What are the clinical aspects of sarcoidosis?

From the Guidelines

Sarcoidosis management should prioritize minimizing risk of disability, loss of life, and loss of quality of life due to pulmonary involvement or other organ involvement, while also considering the risks of comorbidities and loss of quality of life due to glucocorticoid and other therapies. The clinical aspects of sarcoidosis are diverse and require careful assessment and management.

Common Clinical Aspects

• Pulmonary involvement (90% of cases) with symptoms like dyspnea, cough, and chest pain, along with bilateral hilar lymphadenopathy on chest imaging
• Extrapulmonary manifestations include skin lesions (erythema nodosum, lupus pernio), eye involvement (uveitis), cardiac abnormalities (arrhythmias, heart failure), neurological symptoms, and hypercalcemia

Diagnosis and Treatment

Diagnosis typically requires demonstration of non-caseating granulomas in affected tissues, with exclusion of other granulomatous diseases.

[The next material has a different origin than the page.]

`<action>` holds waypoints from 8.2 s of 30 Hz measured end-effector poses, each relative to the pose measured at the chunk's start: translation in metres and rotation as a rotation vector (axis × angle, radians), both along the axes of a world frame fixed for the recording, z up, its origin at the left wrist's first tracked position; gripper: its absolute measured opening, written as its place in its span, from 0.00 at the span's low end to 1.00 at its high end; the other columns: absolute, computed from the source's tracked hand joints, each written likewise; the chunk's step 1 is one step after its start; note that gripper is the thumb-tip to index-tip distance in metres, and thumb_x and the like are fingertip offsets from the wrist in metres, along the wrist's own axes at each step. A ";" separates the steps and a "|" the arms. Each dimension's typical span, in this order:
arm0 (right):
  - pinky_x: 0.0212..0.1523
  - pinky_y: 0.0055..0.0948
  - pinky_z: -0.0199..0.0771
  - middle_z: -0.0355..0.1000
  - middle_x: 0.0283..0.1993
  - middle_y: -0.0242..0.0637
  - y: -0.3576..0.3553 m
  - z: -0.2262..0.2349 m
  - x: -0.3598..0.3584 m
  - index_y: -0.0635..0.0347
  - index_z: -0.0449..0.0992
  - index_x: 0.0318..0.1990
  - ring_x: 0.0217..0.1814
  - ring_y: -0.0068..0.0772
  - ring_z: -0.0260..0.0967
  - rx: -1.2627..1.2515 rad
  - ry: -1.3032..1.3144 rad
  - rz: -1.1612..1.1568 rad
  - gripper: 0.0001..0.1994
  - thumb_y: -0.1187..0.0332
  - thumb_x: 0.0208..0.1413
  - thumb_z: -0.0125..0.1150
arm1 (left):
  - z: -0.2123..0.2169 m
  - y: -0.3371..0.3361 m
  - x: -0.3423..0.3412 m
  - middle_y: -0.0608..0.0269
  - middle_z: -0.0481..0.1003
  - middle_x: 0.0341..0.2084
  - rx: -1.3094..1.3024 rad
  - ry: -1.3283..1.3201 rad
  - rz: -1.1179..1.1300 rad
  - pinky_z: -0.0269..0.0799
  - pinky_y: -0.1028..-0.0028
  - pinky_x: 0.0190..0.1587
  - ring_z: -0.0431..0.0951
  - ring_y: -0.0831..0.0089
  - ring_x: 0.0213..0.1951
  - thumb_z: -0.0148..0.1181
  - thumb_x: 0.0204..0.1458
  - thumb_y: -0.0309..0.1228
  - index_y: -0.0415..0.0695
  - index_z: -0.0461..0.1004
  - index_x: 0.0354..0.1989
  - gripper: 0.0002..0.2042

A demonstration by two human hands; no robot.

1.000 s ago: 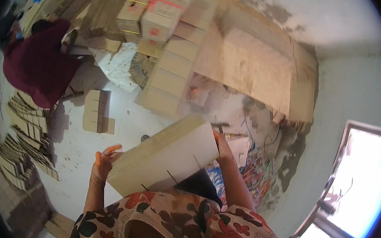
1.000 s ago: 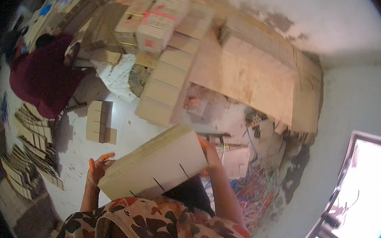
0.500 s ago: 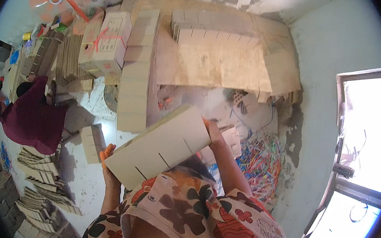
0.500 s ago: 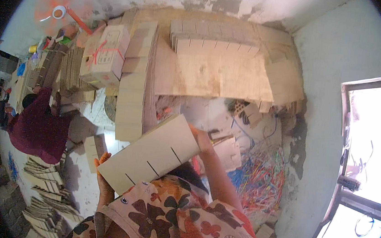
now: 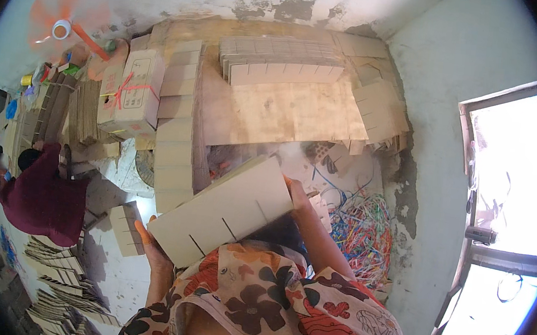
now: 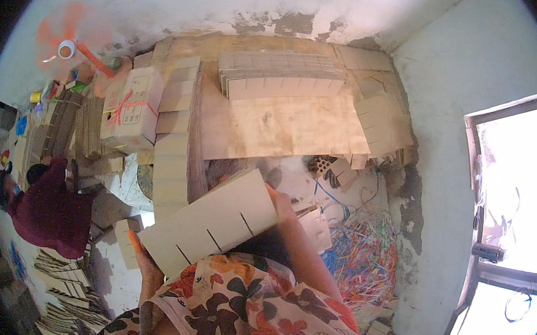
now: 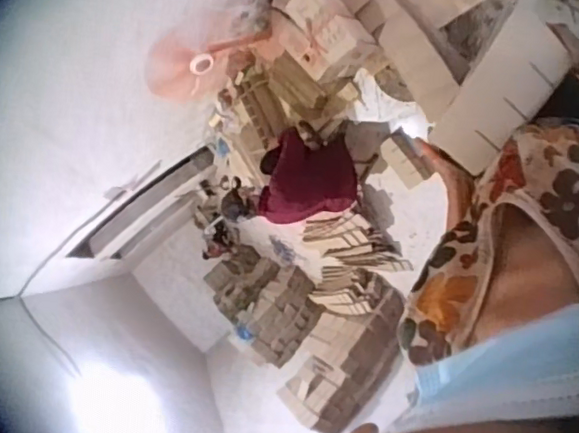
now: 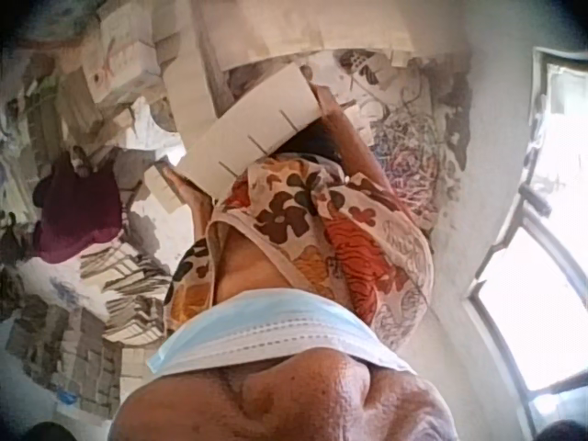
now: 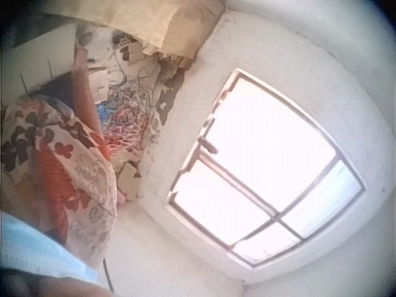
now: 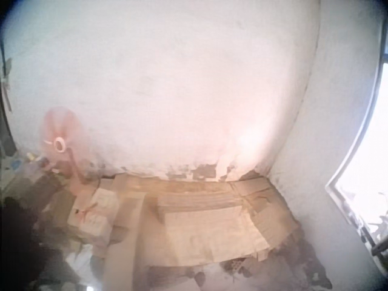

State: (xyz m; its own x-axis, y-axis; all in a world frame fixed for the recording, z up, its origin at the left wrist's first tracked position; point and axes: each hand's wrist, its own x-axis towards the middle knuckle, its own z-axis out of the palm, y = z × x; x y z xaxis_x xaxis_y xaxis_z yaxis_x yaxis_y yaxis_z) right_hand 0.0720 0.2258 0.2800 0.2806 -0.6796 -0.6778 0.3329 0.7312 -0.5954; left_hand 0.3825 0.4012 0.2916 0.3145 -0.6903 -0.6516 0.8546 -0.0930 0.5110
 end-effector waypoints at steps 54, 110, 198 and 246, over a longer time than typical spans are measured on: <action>0.60 0.48 0.57 0.62 0.59 0.41 -0.230 -0.305 -0.448 0.57 0.60 0.59 0.59 0.47 0.59 0.010 0.015 -1.511 0.29 0.46 0.57 0.46 | -0.264 -0.738 -0.602 0.60 0.61 0.59 -0.449 -0.846 -1.108 0.52 0.72 0.61 0.61 0.71 0.59 0.48 0.56 0.46 0.43 0.60 0.60 0.27; 0.57 0.72 0.44 0.37 0.71 0.42 -0.437 -0.331 -0.708 0.42 0.46 0.67 0.71 0.56 0.36 0.064 2.005 0.506 0.33 0.56 0.55 0.53 | -0.274 -0.567 -0.632 0.52 0.49 0.61 -0.071 -0.606 -1.166 0.72 0.66 0.48 0.58 0.61 0.57 0.75 0.31 0.35 0.42 0.34 0.67 0.59; 0.47 0.46 0.65 0.68 0.43 0.48 -0.201 -0.244 -0.358 0.64 0.68 0.46 0.46 0.51 0.66 -0.938 0.793 1.059 0.20 0.64 0.48 0.62 | -0.225 -0.346 -0.255 0.46 0.68 0.49 -0.324 -1.243 -1.933 0.59 0.59 0.57 0.67 0.55 0.52 0.58 0.47 0.51 0.43 0.63 0.54 0.31; 0.39 0.40 0.70 0.74 0.31 0.45 -0.603 -0.250 -0.136 0.57 0.78 0.35 0.37 0.47 0.71 -1.144 0.946 0.975 0.19 0.50 0.48 0.58 | -0.232 -0.645 -0.259 0.58 0.46 0.65 -0.290 -2.203 -1.519 0.49 0.54 0.59 0.48 0.58 0.64 0.74 0.24 0.35 0.39 0.58 0.58 0.46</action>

• Treatment depends on disease severity, with mild cases often requiring only monitoring
• For symptomatic disease, prednisone (20-40mg daily for 6-12 months with gradual taper) is first-line therapy, as recommended by the European Respiratory Journal 1
• Steroid-sparing agents like methotrexate (10-25mg weekly), azathioprine (50-200mg daily), or hydroxychloroquine (200-400mg daily) may be used for maintenance or in steroid-resistant cases, as suggested by the European Respiratory Review 1
• TNF-alpha inhibitors like infliximab (3-5mg/kg IV at weeks 0,2, and then every 4-8 weeks) are reserved for refractory cases

Monitoring and Disease Course

Regular monitoring includes pulmonary function tests, chest imaging, and organ-specific assessments.

• The disease course varies widely, with spontaneous remission in 60% of patients, while others experience chronic progressive disease requiring long-term immunosuppression, as noted by the American Journal of Respiratory and Critical Care Medicine 1

From the Research

Clinical Aspects of Sarcoidosis

• Sarcoidosis is a systemic disease characterized by noncaseating granulomatous inflammation of multiple organ systems, with pulmonary, cardiac, and neurologic involvements having the worst prognosis 2.
• The disease can affect multiple organs, with a predilection for the lung and thoracic lymph nodes, and is estimated to affect 2-160 people per 100,000 worldwide 3.
• The mortality rate for sarcoidosis is approximately 7% within a 5-year follow-up period, with more than 60% of deaths resulting from advanced cardiopulmonary disease 3, 4.

Diagnosis and Treatment

• Scadding stages for pulmonary sarcoidosis are associated with clinical outcomes, with stages I and II having a higher chance of radiographic remission compared to stages III and IV 3.
• First-line treatment for patients with symptomatic pulmonary sarcoidosis is oral glucocorticoids, such as prednisone, with a typical starting dose of 20-40 mg daily for 2 weeks to 2 months 3, 4.
• Second-line treatments include immunosuppressive agents, such as methotrexate and azathioprine, which have been shown to have significant steroid-sparing potency and a positive effect on lung function 5, 6.
• Anti-tumor necrosis factor agents, such as infliximab, are effective for advanced disease and can be used as third-line therapy 2, 5.

Treatment Outcomes

• The rate of spontaneous remission without serious sequelae in patients with pulmonary sarcoidosis ranges from 10% to 82% 4.
• Up to 40% of patients with pulmonary sarcoidosis progress to stage IV disease, which is associated with a higher risk of mortality 3.
• Patients with sarcoidosis and precapillary pulmonary hypertension can respond to targeted pulmonary arterial hypertension medications, such as phosphodiesterase inhibitors and prostacyclin analogues 3, 4.
• Relapse rates for sarcoidosis range from 13% to 75%, depending on the stage of the disease, number of organs involved, socioeconomic status, and geography 3.